> [EXTRACTED INFORMATION]:
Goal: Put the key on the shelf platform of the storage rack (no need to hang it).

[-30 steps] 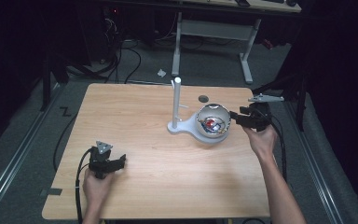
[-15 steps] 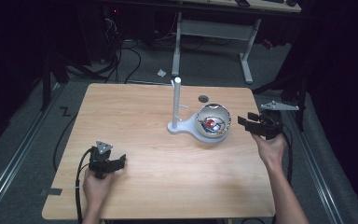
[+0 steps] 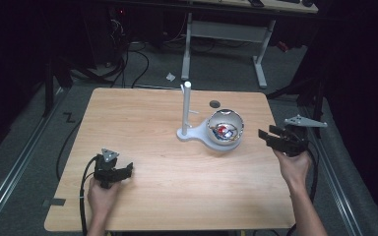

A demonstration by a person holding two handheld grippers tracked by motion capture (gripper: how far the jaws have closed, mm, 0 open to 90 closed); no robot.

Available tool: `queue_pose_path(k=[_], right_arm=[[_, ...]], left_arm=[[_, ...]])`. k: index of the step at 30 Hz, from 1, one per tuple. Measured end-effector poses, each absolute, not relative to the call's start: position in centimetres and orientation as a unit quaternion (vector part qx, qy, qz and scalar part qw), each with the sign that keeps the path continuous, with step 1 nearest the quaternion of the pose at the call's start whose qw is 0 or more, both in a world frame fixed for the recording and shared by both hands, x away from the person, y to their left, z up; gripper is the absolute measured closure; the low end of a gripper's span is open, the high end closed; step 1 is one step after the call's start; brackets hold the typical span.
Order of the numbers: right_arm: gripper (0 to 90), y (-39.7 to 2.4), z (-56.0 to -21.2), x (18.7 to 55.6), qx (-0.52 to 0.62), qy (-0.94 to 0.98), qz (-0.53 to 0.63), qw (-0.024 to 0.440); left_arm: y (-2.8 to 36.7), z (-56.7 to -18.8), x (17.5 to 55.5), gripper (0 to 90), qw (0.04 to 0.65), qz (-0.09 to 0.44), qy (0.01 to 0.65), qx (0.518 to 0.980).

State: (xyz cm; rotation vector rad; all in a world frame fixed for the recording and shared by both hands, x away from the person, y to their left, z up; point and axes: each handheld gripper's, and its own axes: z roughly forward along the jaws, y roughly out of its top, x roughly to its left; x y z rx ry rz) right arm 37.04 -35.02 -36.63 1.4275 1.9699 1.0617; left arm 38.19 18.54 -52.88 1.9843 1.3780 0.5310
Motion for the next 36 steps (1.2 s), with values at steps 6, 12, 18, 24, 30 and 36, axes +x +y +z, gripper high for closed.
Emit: queue_pose_path(k=[6,12,18,24,30,36], right_arm=[[49.4,-35.8,-36.8,35.6,0.527,0.712,0.395,0.242],[49.3,-36.2,-37.1,34.4,0.531,0.706,0.402,0.243],[49.3,-36.3,-37.4,33.5,0.531,0.703,0.406,0.243],[49.0,-36.4,-37.8,32.9,0.533,0.7,0.409,0.243],[48.7,-36.1,-38.4,32.5,0.532,0.7,0.412,0.238],[48.6,-35.9,-38.9,32.3,0.533,0.699,0.417,0.233]], left_arm=[[18.5,-52.9,38.2,22.9,0.326,0.203,0.526,0.759],[18.5,-52.9,38.2,22.9,0.326,0.203,0.526,0.759],[18.5,-52.9,38.2,22.9,0.327,0.204,0.526,0.758],[18.5,-52.9,38.2,22.8,0.327,0.204,0.526,0.758],[18.5,-52.9,38.2,22.8,0.326,0.204,0.526,0.759],[18.5,-52.9,38.2,22.8,0.327,0.204,0.526,0.758]])
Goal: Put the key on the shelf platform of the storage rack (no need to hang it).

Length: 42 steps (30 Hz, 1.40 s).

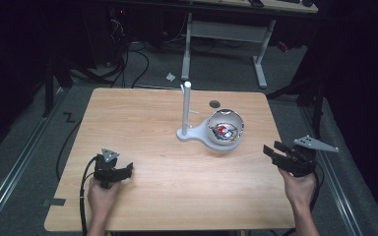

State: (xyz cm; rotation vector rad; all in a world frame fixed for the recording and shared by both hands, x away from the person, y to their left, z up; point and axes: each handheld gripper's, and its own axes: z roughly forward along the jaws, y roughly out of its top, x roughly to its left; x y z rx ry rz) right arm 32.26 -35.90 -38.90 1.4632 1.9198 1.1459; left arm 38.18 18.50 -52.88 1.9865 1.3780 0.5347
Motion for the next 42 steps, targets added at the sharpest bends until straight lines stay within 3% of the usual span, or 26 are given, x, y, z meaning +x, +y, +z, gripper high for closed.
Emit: queue_pose_path(k=[42], right_arm=[[48.5,-34.3,-43.0,32.2,0.54,0.705,0.409,0.21]], left_arm=[[18.5,-52.9,38.2,22.8,0.327,0.204,0.526,0.758]])
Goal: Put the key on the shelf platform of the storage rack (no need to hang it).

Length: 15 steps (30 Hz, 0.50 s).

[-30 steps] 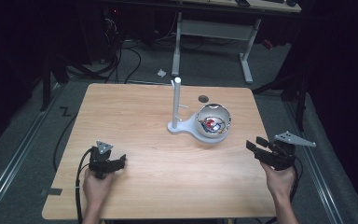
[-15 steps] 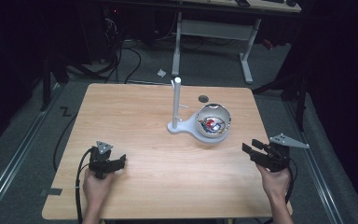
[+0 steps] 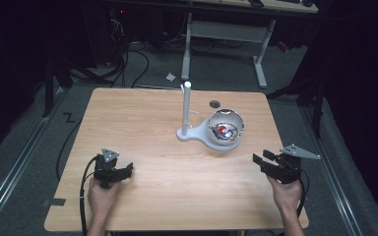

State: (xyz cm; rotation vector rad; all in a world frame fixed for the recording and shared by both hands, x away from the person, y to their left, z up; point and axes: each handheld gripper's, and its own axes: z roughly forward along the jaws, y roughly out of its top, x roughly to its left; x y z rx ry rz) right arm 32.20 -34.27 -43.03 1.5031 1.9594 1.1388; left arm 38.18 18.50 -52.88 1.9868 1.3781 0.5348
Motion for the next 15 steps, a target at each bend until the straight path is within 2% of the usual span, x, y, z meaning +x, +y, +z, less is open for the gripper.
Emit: queue_pose_path(k=[15], right_arm=[[48.5,-33.8,-44.8,32.4,0.548,0.706,0.402,0.199]], left_arm=[[18.5,-52.9,38.2,22.8,0.327,0.204,0.526,0.758]])
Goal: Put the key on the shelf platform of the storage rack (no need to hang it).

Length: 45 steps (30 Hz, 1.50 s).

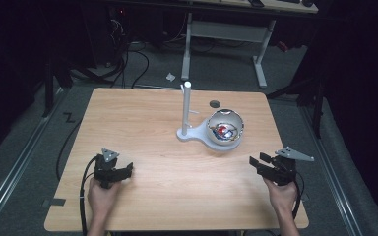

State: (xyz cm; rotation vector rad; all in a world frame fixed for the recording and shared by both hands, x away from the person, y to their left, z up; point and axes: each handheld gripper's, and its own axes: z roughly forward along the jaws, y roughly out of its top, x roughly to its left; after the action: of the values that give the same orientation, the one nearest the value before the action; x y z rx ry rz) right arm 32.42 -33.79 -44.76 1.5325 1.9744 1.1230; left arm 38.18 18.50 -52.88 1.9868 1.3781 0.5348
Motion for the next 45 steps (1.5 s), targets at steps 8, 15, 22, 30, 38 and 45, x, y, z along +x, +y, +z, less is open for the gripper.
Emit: queue_pose_path(k=[8,15,22,30,38,45], right_arm=[[48.5,-33.5,-45.8,32.7,0.55,0.707,0.398,0.195],[48.2,-33.4,-46.6,32.9,0.553,0.709,0.393,0.191],[47.6,-33.3,-47.6,33.1,0.56,0.712,0.379,0.187],[46.6,-33.5,-48.6,33.4,0.566,0.713,0.368,0.19],[43.6,-33.8,-49.7,33.8,0.574,0.71,0.354,0.205],[43.6,-34.2,-50.5,34.1,0.583,0.706,0.344,0.21]], left_arm=[[18.5,-52.9,38.2,22.8,0.326,0.204,0.526,0.758],[18.5,-52.9,38.2,22.8,0.327,0.204,0.526,0.758],[18.5,-52.9,38.2,22.8,0.327,0.204,0.526,0.758],[18.5,-52.9,38.2,22.8,0.326,0.204,0.526,0.758],[18.5,-52.9,38.2,22.8,0.326,0.204,0.526,0.758],[18.5,-52.9,38.2,22.8,0.326,0.204,0.526,0.758]])
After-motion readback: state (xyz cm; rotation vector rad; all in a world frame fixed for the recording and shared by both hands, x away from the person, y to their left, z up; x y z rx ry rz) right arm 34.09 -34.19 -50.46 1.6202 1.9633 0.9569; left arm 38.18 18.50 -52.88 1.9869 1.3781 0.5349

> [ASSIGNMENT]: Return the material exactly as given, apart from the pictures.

> [ANSWER SPACE]:
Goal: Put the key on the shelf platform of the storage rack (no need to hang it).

[-30 steps] 
[-15 steps] 
[+0 steps] 

A demonstration by a person holding two handheld grippers tracked by motion capture (gripper: how far the jaws have closed, mm, 0 open to 90 closed); no robot.

Available tool: `queue_pose_path(k=[_], right_arm=[[_, ...]], left_arm=[[_, ...]])`. k: index of the step at 30 Hz, from 1, one per tuple. Measured end-effector poses, each absolute, not relative to the call's start: position in centimetres and orientation as a unit quaternion (vector part qx, qy, qz and scalar part qw), each with the sign that keeps the path continuous, with step 1 nearest the quaternion of the pose at the call's start whose qw is 0 or more, both in a world frame fixed for the recording and shared by both hands, x away from the person, y to their left, z up; gripper is the absolute measured closure; the low end of a gripper's span is open, the high end closed; step 1 is one step after the call's start; brackets hold the typical span.
Order of the numbers: right_arm: gripper (0 to 90), y (-39.7 to 2.4), z (-56.0 to -21.2), x (18.7 to 55.6), qx (-0.52 to 0.62), qy (-0.94 to 0.98), qz (-0.53 to 0.63), qw (-0.024 to 0.440); left_arm: y (-2.8 to 36.7), z (-56.7 to -18.8), x (17.5 to 55.5), gripper (0 to 90), qw (0.04 to 0.65), qz (-0.09 to 0.44), qy (0.01 to 0.65), qx (0.518 to 0.980).

State: (xyz cm; rotation vector rad; all in a world frame fixed for the recording and shared by both hands, x away from the person, y to their left, z up; point and axes: each handheld gripper's, and its own axes: z roughly forward along the jaws, y roughly out of its top, x roughly to its left; x y z rx ry rz) right arm 37.04 -35.02 -36.63 1.4275 1.9699 1.0617; left arm 38.19 18.54 -52.88 1.9843 1.3780 0.5310
Motion for the next 36 steps (1.2 s), with values at steps 6, 12, 18, 24, 30 and 36, axes +x +y +z, gripper high for closed.
Emit: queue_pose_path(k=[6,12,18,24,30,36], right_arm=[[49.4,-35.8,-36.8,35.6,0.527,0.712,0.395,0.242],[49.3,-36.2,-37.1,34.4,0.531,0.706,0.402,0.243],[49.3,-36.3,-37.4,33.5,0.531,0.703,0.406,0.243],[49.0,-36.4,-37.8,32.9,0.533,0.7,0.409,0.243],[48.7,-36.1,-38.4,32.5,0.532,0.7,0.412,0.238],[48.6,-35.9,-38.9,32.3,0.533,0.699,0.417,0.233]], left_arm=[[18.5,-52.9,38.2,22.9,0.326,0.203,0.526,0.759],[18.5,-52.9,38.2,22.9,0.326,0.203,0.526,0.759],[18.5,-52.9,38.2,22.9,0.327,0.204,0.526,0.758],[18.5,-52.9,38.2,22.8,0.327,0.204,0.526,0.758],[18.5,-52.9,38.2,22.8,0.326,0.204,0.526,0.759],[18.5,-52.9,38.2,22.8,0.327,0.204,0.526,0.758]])
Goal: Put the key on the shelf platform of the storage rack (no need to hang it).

Length: 42 steps (30 Hz, 1.40 s).


State: (xyz cm; rotation vector rad; all in a world frame fixed for the recording and shared by both hands, x away from the person, y to their left, z up; point and axes: each handheld gripper's, and its own axes: z roughly forward along the jaws, y roughly out of its top, x roughly to its left; x y z rx ry rz) right arm 32.26 -35.90 -38.90 1.4632 1.9198 1.1459; left arm 38.18 18.50 -52.88 1.9865 1.3780 0.5347
Motion for the next 42 steps, targets added at the sharpest bends until straight lines stay within 3% of the usual span, or 26 are given, x, y, z meaning +x, +y, +z, gripper high for closed.
Emit: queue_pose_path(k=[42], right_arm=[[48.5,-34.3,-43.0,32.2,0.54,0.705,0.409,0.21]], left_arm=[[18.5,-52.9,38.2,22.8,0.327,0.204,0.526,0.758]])
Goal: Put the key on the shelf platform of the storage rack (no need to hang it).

Length: 15 steps (30 Hz, 0.50 s).

[-30 steps] 
[-15 steps] 
[+0 steps] 

State: (xyz cm; rotation vector rad; all in a world frame fixed for the recording and shared by both hands, x away from the person, y to their left, z up; point and axes: each handheld gripper's, and its own axes: z roughly forward along the jaws, y roughly out of its top, x roughly to its left; x y z rx ry rz) right arm 32.20 -34.27 -43.03 1.5031 1.9594 1.1388; left arm 38.18 18.50 -52.88 1.9868 1.3781 0.5348
Motion for the next 15 steps, a target at each bend until the straight path is within 2% of the usual span, x, y, z meaning +x, +y, +z, less is open for the gripper.
Emit: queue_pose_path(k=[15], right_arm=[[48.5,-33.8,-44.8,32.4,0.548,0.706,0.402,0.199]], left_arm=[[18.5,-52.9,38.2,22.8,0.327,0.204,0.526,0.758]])
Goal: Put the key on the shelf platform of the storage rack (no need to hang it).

Length: 45 steps (30 Hz, 1.50 s).


State: (xyz cm; rotation vector rad; all in a world frame fixed for the recording and shared by both hands, x away from the person, y to their left, z up; point and axes: each handheld gripper's, and its own axes: z roughly forward along the jaws, y roughly out of its top, x roughly to its left; after the action: of the values that give the same orientation, the one nearest the value before the action; x y z rx ry rz) right arm 32.42 -33.79 -44.76 1.5325 1.9744 1.1230; left arm 38.18 18.50 -52.88 1.9868 1.3781 0.5348
Motion for the next 45 steps (1.5 s), targets at steps 8, 15, 22, 30, 38 and 45, x, y, z along +x, +y, +z, less is open for the gripper.
Emit: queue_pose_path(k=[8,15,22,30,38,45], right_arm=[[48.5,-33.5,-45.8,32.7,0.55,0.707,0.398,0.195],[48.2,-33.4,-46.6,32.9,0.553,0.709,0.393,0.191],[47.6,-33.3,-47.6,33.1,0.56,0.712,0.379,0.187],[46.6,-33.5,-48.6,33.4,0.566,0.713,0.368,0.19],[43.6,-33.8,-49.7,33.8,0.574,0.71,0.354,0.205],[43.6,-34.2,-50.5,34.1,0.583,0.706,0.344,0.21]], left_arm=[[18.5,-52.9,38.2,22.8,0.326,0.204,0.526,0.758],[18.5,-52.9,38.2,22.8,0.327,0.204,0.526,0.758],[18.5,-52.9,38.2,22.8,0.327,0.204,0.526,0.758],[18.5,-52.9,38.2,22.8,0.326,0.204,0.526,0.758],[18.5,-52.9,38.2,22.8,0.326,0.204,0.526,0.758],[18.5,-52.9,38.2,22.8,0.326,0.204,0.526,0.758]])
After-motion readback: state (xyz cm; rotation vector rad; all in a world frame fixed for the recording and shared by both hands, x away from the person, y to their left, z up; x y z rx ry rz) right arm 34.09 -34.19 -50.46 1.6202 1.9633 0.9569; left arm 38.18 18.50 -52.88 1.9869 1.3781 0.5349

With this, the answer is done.